Ein einfaches Beispiel zur Verdeutlichung, was gute Analyse bewirken kann:

Das Unternehmen XY in Deutschland veröffentlicht eine Umsatzzahl für das zweite Quartal 2020 in Höhe von 50 Mio. EUR. Ca. 1 Sekunde später liegt diese Nachricht auch dem Investor auf Hawaii vor. Die nackte Zahl 50 Mio. EUR ist jedoch ohne ihre Einordnung in Zusammenhänge wertlos. Die Zahl 50 Mio. EUR erhält erst dann Kursrelevanz, wenn sie in einen z.B. historischen Zusammenhang gebracht werden kann. Wie lautete die Vergleichszahl im Vorquartal? Wie vor einem Jahr? Ganz wichtig ist auch die Einordnung zu den Erwartungen von Analysten. Wurden 45 oder 56 erwartet? Häufig passiert es, dass 50 berichtet werden und der Kurs stürzt ab, weil 56 erwartet wurden. Wenn es sich aber nur um einen Einmaleffekt handelte - z.B. durch einen verschobenen Großauftrag, ist die Abweichung kaum relevant. Diejenigen, die den Einmaleffekt als erste identifizieren, kaufen bei den niedrigen Kursen.

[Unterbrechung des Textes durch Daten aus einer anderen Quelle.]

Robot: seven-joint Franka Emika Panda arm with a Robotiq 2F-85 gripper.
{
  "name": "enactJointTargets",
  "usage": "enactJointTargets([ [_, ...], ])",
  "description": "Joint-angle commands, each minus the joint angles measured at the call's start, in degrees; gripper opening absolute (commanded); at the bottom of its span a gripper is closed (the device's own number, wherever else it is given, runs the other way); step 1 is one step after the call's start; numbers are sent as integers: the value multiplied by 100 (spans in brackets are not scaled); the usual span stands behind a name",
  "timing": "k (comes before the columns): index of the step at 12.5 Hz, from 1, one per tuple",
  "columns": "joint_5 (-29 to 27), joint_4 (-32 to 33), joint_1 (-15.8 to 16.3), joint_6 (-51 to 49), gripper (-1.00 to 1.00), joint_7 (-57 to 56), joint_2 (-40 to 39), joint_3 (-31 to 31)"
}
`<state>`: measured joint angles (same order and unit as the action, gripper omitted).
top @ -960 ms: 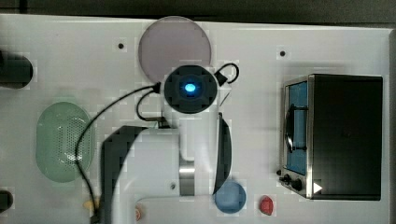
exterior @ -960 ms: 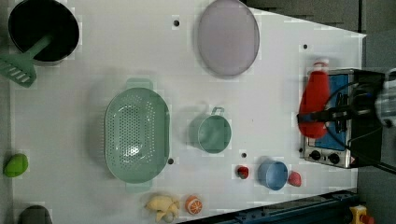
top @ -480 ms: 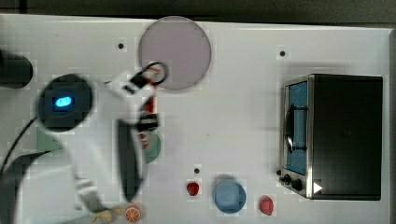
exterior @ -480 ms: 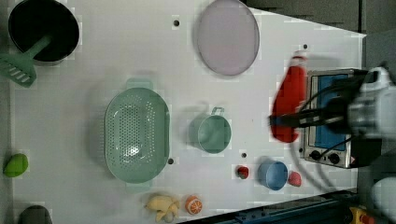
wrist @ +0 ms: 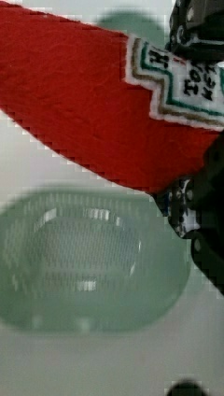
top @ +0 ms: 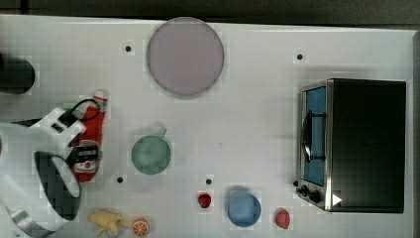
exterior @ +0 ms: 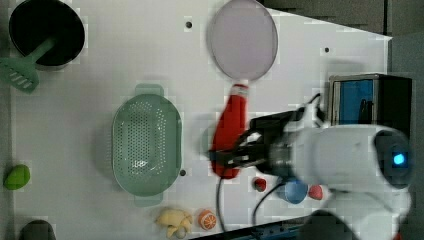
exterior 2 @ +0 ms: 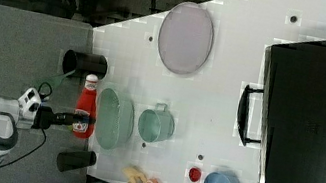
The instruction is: Pick Ketchup from the table and place it in strainer.
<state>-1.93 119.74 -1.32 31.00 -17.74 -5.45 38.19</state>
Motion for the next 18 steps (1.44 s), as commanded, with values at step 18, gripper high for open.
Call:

Viel bedeutender als die kurzfristige Reaktion auf Unternehmenszahlen ist natürlich die Analyse der langfristigen Entwicklung von Unternehmen. Hier gilt es z.B. Fragen zu beantworten, wie:
  1. Wie ist das Produkt- oder Angebotssortiment des Unternehmens?

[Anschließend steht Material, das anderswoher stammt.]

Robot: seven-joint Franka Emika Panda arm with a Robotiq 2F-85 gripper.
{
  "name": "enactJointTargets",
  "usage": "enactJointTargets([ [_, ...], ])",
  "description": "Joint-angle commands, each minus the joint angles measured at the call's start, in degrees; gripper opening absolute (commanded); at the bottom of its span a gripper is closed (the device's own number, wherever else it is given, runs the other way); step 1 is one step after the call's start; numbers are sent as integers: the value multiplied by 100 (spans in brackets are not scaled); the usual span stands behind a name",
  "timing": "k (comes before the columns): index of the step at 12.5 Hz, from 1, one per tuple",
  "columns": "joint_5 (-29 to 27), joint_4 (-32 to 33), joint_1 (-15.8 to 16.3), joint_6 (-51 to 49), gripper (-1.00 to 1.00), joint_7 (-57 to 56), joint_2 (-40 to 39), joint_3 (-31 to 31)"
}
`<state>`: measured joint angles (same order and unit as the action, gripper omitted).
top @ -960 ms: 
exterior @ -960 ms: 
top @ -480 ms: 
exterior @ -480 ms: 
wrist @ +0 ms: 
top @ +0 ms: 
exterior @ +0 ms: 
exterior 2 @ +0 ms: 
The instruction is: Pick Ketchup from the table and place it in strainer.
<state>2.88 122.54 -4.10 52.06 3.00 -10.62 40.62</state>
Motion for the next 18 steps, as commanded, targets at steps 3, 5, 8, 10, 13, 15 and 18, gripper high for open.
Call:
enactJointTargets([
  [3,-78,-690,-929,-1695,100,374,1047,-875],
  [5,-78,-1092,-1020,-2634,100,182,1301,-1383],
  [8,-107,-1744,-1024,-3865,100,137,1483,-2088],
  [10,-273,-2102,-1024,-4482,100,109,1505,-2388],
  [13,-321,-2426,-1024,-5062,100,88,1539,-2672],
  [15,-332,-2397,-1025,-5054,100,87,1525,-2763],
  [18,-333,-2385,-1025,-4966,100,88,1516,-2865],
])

  2. Wie ist dessen Preissetzungsmacht?
  3. Ist es in wachsenden oder schrumpfenden Märkten vertreten?
  4. Wie gut ist die Produktentwicklung aufgestellt?

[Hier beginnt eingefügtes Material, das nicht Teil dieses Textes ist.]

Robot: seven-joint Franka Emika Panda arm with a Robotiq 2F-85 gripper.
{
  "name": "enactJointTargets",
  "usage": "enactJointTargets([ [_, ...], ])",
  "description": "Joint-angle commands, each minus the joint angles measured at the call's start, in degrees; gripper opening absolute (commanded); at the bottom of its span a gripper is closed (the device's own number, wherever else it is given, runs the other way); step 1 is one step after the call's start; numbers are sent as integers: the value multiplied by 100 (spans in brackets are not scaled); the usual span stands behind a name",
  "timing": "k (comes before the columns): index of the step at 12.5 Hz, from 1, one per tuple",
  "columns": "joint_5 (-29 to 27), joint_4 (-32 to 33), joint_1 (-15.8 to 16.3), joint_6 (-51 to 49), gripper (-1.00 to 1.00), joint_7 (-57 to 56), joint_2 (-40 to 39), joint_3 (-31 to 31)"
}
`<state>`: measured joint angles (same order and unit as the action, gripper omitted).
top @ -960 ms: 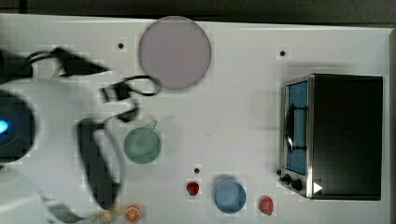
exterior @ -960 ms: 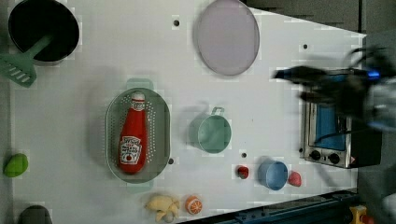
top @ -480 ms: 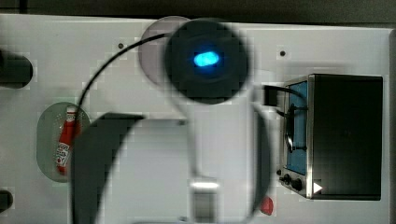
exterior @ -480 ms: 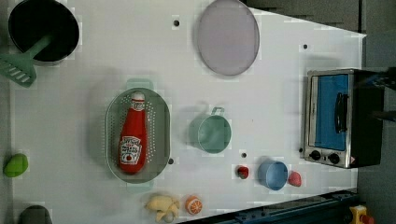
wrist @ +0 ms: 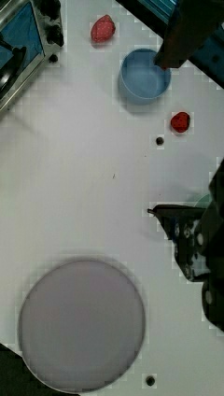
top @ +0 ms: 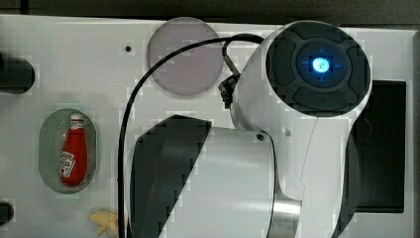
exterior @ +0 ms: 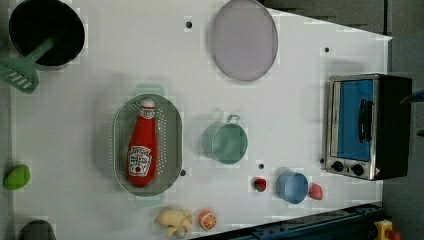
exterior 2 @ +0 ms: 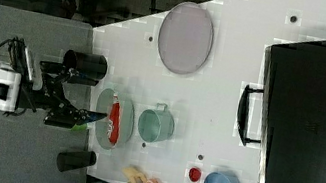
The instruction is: Pick Ketchup from the table and place it in strainer.
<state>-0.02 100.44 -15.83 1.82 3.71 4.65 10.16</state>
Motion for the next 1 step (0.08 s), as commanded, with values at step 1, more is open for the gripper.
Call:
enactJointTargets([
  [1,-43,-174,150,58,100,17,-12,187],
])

  5. Werden neue Produkte für neue Märkte entwickelt?
  6. Sind die Ertragsmargen stabil oder noch ausbaufähig?
  7. Kommen Wettbewerber mit besseren Produkten auf den Markt?
  8. Bewegt sich das Unternehmen in geschützten Segmenten (durch Patente oder extrem hohe Markteintrittsbarrieren)?
  9. Wie hoch ist die Anzahl der Wettbewerber?
  10. Gibt es Abhängigkeiten von Großkunden oder Schlüsselpersonal?
  11. usw. usw.
In der FORMAT Asset Management teilen wir die Ansicht, dass fundamentale Unternehmensanalyse, wie oben im Beispiel erläutert, klare Möglichkeiten für die Erzielung von Überrenditen bietet. Daher arbeiten wir mit Fondsmanagern zusammen, die diesen Investmentstil verfolgen und in ihren Fonds umsetzen. Als besonders wertvoll erweist sich dieser Ansatz regelmäßig im Segment kleinerer Wachstumsunternehmen, die von großen Banken und Brokern kaum beachtet werden.

Wenn dann ein guter Fondsmanager mit seinen Analysten erkennt, dass berichtete 50 Mio. EUR eigentlich versteckte 60 Mio. EUR sind und im Folgequartal dann 70 Mio. EUR zu erwarten sind, lauert Outperformance.

Fazit: Nein, strenge Informationseffizienz an den Wertpapiermärkten können wir u. E. ausschließen und der rein theoretischen Modellbetrachtung überlassen. In der Praxis kennen zwar alle die Zahl 50 aus dem obigen Beispiel, ziehen jedoch unterschiedliche Schlüsse und Handlungsempfehlungen daraus. Nur wer den "wahren Gehalt" der Zahl 50 ermitteln kann, wird daraus für sein Investment eine Überrendite erzielen können. Ja, Informationen und der richtige Umgang mit ihnen können manchmal in Gold aufgewogen werden. Diejenigen, die sich die Mühe der intensiven Analyse im Fall wirecard machten, haben entweder hohe Verluste vermieden (weil sie die Aktie nie kauften - so wie in unserem Fall der individuellen Vermögensverwaltung) oder sie erzielten exorbitant hohe Gewinne, in dem sie auf fallende Kurse setzten.